**Aim of the exercise**
Where the listing below has a line with "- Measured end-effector", write out exactly that line and every line after it, stopping after the line with "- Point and".

**Raw data**
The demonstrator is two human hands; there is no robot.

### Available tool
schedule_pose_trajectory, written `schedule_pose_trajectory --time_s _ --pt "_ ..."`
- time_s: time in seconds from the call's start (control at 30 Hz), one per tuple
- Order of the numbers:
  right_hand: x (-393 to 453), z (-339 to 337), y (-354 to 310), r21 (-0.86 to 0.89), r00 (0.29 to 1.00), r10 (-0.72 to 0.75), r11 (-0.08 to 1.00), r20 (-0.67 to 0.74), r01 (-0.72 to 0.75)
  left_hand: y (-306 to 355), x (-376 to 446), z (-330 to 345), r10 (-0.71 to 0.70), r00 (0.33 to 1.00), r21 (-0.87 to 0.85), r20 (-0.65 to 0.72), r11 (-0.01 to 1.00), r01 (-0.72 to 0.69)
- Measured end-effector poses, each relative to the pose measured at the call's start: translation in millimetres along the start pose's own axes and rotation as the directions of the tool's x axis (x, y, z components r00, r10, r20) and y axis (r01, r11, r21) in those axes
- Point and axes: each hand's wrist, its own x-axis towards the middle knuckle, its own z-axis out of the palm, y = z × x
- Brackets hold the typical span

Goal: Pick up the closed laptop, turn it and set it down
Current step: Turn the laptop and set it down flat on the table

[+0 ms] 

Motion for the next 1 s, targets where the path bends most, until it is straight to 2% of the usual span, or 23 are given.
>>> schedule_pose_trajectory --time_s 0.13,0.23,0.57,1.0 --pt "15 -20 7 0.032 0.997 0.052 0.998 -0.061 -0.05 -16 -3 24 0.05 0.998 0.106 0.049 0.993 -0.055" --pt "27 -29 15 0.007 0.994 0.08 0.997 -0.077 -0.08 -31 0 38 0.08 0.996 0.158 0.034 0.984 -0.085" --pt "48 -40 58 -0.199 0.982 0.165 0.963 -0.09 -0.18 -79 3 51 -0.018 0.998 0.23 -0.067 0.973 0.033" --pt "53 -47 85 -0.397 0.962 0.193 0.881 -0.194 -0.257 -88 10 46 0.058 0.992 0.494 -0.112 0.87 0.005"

**Response box**
- Measured end-effector poses, each relative to the pose measured at the call's start: translation in millimetres along the start pose's own axes and rotation as the directions of the tool's x axis (x, y, z components r00, r10, r20) and y axis (r01, r11, r21) in those axes
- Point and axes: each hand's wrist, its own x-axis towards the middle knuckle, its own z-axis out of the palm, y = z × x

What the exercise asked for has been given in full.